Italia y Brasil están unidos por el destino, la historia, los afectos. El primer navegante que avistó las costas brasileñas fue un italiano, el florentino Américo Vespucio (Amerigo Vespucci), en 1499. A él también le impresionaron los árboles: «Son de tal belleza que uno se creería en el paraíso terrenal». Pero es «la cuarta parte del globo» y él acaba de descubrirla.
El litoral rojo, ya antes de que Brasil, un siglo después —en la época del gran duque Fernando I (1587-1609)—, llegue a ser una potencia mundial en la producción de azúcar, empieza a llamar la atención de los comerciantes italianos, sobre todo toscanos, interesados por las técnicas de siembra, producción y refinación.
Uno de ellos es el joven florentino Filippo Cavalcanti, descendiente del Guido poeta y amigo de Dante Alighieri, que en 1560 decide cruzar el Atlántico para observar de cerca las plantaciones de azúcar de Pernambuco. Filippo deja Florencia, da la espalda a un futuro sólido y prometedor para ir en busca de lo desconocido, en Brasil, donde se casa con Catarina de Albuquerque y tiene doce hijos con ella. No puede saber que él, un italiano, está creando la que el Colégio Brasileiro de Genealogia considera la mayor familia brasileña descendiente de un antepasado único, más numerosa que los Silva. Cuando estallan los primeros tumultos contra Pedro II, los Cavalcanti ya están repartidos por todo el país.

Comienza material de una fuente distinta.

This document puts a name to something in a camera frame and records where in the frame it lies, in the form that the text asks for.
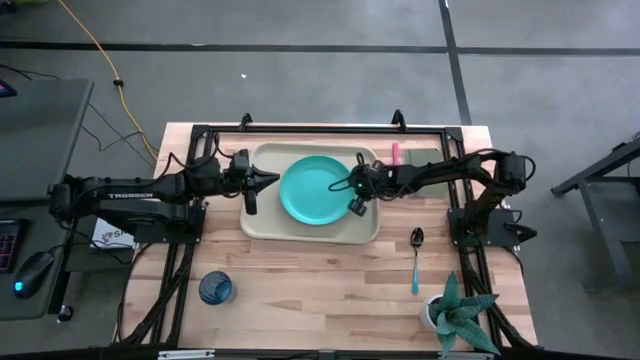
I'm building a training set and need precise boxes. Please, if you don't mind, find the blue translucent cup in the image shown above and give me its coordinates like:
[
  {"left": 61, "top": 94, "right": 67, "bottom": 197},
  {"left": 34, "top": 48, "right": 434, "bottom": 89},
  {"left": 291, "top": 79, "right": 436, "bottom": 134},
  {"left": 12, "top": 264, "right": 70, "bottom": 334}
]
[{"left": 198, "top": 270, "right": 236, "bottom": 306}]

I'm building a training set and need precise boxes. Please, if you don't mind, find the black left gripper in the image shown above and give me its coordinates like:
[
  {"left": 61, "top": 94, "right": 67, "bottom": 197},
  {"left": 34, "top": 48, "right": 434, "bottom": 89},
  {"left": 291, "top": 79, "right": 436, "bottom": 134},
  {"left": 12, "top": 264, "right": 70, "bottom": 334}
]
[{"left": 219, "top": 149, "right": 281, "bottom": 216}]

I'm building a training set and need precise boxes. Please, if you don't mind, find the yellow floor cable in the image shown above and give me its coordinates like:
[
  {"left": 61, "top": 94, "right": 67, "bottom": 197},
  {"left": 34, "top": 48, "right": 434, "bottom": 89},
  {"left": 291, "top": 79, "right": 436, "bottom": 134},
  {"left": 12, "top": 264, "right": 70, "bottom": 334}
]
[{"left": 57, "top": 0, "right": 160, "bottom": 161}]

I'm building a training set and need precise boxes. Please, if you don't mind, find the dark grey desk top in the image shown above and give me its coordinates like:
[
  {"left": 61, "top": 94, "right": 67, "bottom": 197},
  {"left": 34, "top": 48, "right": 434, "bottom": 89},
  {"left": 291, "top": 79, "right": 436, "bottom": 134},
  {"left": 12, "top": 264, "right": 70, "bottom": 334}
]
[{"left": 0, "top": 77, "right": 95, "bottom": 202}]

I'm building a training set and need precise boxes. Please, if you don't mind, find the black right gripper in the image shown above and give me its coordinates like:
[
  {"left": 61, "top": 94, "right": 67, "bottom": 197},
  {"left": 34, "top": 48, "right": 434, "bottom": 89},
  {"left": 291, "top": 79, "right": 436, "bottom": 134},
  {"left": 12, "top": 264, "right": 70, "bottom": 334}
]
[{"left": 348, "top": 151, "right": 386, "bottom": 218}]

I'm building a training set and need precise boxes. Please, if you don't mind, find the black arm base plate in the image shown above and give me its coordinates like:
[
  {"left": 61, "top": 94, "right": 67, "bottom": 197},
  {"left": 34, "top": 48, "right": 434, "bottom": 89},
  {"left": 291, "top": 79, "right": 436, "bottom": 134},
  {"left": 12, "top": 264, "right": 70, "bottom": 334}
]
[
  {"left": 132, "top": 199, "right": 207, "bottom": 245},
  {"left": 448, "top": 207, "right": 539, "bottom": 249}
]

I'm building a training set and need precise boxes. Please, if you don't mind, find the thin black floor cable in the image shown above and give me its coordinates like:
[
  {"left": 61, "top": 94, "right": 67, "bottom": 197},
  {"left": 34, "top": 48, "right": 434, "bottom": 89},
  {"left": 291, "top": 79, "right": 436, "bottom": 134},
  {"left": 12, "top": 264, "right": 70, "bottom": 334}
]
[{"left": 0, "top": 63, "right": 157, "bottom": 170}]

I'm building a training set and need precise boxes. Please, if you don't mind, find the blue-handled metal spoon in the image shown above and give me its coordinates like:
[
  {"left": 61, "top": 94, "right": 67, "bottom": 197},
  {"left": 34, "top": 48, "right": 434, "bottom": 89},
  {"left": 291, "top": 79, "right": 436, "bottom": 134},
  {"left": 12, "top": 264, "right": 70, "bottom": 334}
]
[{"left": 410, "top": 227, "right": 425, "bottom": 296}]

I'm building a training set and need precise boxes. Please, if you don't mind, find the olive green notebook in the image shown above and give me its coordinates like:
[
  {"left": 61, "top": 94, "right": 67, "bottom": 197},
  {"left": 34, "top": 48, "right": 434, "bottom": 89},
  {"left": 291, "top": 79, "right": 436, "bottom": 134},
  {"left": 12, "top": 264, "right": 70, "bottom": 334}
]
[{"left": 403, "top": 147, "right": 448, "bottom": 198}]

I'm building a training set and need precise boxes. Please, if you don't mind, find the teal round plate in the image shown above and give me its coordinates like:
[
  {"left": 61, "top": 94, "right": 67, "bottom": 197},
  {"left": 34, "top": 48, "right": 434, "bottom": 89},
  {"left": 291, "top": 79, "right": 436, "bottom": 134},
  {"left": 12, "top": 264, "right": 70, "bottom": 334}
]
[{"left": 278, "top": 155, "right": 357, "bottom": 226}]

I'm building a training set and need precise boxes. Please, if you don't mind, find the black aluminium table frame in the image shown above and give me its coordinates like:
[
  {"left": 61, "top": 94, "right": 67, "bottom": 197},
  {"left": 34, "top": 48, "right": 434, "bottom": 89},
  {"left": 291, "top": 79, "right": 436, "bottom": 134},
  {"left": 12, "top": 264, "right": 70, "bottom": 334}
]
[{"left": 113, "top": 123, "right": 540, "bottom": 350}]

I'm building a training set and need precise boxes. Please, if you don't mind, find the beige plastic tray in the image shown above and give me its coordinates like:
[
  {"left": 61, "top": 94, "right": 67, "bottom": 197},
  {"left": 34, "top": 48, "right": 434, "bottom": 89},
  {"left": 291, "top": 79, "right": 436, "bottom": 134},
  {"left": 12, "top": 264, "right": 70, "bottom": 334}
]
[{"left": 239, "top": 142, "right": 382, "bottom": 245}]

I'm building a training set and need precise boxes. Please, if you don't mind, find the white printed box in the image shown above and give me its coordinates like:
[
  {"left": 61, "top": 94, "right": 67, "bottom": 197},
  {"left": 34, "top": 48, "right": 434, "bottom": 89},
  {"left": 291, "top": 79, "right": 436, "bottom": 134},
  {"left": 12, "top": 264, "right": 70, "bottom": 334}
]
[{"left": 89, "top": 217, "right": 137, "bottom": 250}]

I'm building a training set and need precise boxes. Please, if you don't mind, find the black backlit keyboard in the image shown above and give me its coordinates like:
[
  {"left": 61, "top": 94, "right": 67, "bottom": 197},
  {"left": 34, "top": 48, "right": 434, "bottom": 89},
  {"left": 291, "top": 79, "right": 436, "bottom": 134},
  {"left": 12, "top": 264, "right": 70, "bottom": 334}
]
[{"left": 0, "top": 219, "right": 26, "bottom": 274}]

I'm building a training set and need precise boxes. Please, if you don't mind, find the green succulent in white pot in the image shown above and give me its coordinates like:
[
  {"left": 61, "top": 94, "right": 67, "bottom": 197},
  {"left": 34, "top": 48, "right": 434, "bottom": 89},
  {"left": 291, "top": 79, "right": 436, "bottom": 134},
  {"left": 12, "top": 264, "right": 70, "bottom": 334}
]
[{"left": 419, "top": 271, "right": 501, "bottom": 357}]

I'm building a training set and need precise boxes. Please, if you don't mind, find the black computer mouse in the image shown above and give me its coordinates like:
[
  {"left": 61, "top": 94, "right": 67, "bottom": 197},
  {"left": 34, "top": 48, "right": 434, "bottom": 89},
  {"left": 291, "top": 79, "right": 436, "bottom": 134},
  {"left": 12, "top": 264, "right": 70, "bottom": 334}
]
[{"left": 13, "top": 251, "right": 55, "bottom": 300}]

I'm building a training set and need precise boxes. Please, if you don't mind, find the grey desk surface with mouse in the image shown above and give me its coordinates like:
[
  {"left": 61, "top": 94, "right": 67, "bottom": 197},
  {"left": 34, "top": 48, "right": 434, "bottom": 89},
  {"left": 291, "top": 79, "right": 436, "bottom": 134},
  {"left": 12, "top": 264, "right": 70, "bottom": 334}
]
[{"left": 0, "top": 198, "right": 79, "bottom": 321}]

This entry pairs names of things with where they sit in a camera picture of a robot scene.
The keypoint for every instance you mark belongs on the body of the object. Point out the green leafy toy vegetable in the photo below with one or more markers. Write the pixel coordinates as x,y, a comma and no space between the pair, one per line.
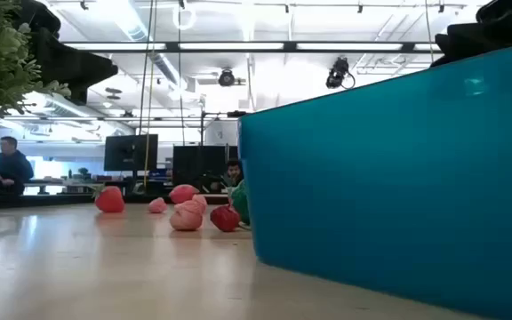
242,202

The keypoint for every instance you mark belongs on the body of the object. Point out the dark red toy produce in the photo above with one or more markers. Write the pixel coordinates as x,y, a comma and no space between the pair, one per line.
225,218

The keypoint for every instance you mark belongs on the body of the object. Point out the pink-red toy produce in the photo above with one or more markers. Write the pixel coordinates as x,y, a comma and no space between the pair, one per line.
182,193

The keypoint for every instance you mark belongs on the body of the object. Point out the large pink toy produce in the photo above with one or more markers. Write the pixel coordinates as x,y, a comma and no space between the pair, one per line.
186,218

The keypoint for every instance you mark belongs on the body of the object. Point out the small pink toy produce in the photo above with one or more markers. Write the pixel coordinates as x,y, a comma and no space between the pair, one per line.
157,206

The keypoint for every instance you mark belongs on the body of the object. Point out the teal plastic tub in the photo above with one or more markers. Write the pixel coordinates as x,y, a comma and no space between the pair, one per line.
394,178

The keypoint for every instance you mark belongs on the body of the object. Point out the red toy strawberry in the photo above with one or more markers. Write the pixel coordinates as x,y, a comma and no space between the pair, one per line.
110,201

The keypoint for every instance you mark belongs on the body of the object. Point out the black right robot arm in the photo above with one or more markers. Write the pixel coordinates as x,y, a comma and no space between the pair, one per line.
496,31

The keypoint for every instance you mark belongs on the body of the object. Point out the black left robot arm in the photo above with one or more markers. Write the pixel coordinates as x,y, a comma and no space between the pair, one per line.
74,66

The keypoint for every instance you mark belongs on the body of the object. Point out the person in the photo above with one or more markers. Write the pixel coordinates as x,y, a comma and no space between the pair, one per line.
234,171
9,171

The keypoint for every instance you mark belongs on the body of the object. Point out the white box on stand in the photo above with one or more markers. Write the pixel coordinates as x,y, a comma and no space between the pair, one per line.
220,133

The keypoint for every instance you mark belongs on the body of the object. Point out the black monitor back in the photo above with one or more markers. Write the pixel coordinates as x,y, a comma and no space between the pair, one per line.
198,164

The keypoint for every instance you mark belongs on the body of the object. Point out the round black ceiling spotlight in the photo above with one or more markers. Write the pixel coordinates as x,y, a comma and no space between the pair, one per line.
226,78

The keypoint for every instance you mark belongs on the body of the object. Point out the long ceiling light bar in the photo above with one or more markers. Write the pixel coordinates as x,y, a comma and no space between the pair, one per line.
229,45

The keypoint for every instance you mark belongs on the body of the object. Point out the black monitor on stand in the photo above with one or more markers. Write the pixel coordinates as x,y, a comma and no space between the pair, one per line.
129,153

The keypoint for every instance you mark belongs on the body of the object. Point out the small black track spotlight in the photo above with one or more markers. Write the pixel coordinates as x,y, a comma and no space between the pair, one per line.
84,4
286,8
441,7
360,8

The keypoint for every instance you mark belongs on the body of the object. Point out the small background plant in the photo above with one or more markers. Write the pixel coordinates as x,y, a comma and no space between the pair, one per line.
83,171

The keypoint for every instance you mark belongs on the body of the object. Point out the background desk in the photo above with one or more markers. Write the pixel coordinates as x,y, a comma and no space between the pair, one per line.
60,183

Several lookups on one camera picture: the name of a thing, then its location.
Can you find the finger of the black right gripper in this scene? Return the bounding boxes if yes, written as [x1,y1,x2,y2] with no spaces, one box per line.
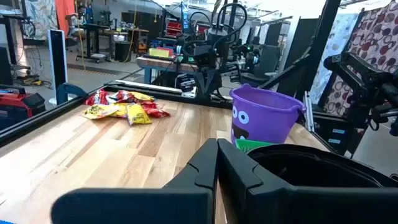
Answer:
[193,70,208,99]
[207,68,223,99]

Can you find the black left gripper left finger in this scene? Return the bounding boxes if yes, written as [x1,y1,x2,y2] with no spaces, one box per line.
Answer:
[50,138,219,224]

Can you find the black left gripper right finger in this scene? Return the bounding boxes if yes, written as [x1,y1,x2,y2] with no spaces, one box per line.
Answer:
[217,138,398,224]

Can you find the yellow candy bag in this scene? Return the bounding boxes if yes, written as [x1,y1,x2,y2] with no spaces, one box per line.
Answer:
[81,104,121,120]
[129,91,155,102]
[126,103,153,126]
[110,102,129,118]

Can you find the black halloween bucket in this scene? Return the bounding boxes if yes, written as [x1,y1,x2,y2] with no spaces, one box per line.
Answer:
[247,143,398,189]

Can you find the purple monster face halloween bucket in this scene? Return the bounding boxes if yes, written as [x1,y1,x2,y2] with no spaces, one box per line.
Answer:
[229,83,308,146]

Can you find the wooden workbench blue legs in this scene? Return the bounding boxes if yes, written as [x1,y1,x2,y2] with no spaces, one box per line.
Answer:
[136,55,200,85]

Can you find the black background robot station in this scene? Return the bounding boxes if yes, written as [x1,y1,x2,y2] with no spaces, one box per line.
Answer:
[228,43,281,85]

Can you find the black cabinet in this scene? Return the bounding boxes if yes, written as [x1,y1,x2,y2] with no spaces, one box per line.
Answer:
[114,40,132,63]

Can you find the black background table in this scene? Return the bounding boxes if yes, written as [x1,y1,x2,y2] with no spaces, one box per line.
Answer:
[76,23,109,63]

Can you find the blue curved metal object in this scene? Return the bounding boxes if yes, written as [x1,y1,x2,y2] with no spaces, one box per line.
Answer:
[55,83,88,105]

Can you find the black machine assembly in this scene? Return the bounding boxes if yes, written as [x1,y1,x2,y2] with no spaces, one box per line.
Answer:
[323,52,398,137]

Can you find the tower fan white base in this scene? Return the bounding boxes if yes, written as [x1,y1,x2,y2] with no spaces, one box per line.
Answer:
[47,29,69,106]

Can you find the orange cloth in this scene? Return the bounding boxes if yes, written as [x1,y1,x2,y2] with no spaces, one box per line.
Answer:
[55,0,76,37]

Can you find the red black tool case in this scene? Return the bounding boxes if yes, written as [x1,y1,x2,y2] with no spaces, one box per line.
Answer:
[0,90,47,131]

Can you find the circle patterned fabric curtain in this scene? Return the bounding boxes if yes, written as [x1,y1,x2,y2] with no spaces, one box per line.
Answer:
[310,0,398,116]

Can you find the leaf patterned fabric curtain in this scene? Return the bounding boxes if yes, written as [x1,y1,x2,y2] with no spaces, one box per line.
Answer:
[23,0,58,40]

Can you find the black background desk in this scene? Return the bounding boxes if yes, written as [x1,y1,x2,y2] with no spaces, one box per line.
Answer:
[0,8,32,67]

En 1835 Giuseppe Garibaldi observa estas mismas costas encarnadas que habían atraído a Filippo. Ha embarcado rumbo a Río de Janeiro al enterarse de que las ideas republicanas se están difundiendo por la provincia sureña de Río Grande del Sur, donde la gente no cree en los beneficios de la política económica imperial. Cuando desembarca en Brasil ya ha estallado una revolución, la de los farrapos (harapos) capitaneados por el caudillo gaucho, Bento Gonçalves, cuyo secretario es el carbonario boloñés Livio Zambeccari, que caldea los ánimos de la Giovine Italia brasileña. Garibaldi combate con audacia, captura y emancipa al Negro Antonio, el primer esclavo liberado de toda la costa atlántica sudamericana (cincuenta años antes de la abolición total de la esclavitud en Brasil), es herido y conoce la cárcel y la tortura. Pero también a una amazona rebelde, Ana Maria Ribeiro da Silva, a la que él llama Anita, indómita hija de inmigrantes paulistas en el sur de Brasil, rebelada contra el imperio. Garibaldi, en cuanto la ve, la rapta («Tienes que ser mía») y ella no vacila un instante en seguirlo en sus hazañas más arriesgadas, convirtiéndose primero en su esposa y luego en la madre de sus cuatro hijos. Después de dedicar a Brasil y a América Latina doce años de vida y de lucha, Garibaldi cruza el océano para unificar Italia: habla con Cavour, Mazzini y Víctor Manuel II, defiende Roma, participa en los motines de 1848, en las guerras de Independencia y, como un caudillo a la cabeza de sus gauchos, en la expedición de los Mil, con una corazonada que cambia la historia de Italia. Como uniforme de sus hombres escoge una camisa de color rojo púrpura, recuerdo de la lava del Vesubio, y un pañuelo negro. Permanecerá siempre ligado a esos dos mundos y será su héroe por antonomasia.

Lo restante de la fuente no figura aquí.